WORK TO COMPLETE ->
Across all the lines of the following material, count those that include the word "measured" and give only the result.

DATASET EXTRACT ->
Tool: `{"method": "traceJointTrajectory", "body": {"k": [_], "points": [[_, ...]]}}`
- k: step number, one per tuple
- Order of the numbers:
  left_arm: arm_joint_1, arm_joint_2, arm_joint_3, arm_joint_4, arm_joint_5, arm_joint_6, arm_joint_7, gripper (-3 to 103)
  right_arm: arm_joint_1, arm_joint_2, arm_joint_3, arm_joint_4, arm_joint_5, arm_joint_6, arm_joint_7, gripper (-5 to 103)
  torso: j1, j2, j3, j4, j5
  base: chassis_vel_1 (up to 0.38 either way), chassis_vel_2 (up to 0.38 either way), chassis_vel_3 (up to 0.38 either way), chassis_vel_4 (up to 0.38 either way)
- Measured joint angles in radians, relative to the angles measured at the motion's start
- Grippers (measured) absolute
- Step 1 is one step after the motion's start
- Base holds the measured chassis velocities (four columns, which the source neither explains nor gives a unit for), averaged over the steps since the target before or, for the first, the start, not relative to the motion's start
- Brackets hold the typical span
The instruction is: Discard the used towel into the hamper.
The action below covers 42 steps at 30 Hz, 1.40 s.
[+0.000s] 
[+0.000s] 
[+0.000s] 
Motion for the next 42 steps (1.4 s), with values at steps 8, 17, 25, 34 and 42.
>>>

PROBLEM SOLUTION ->
3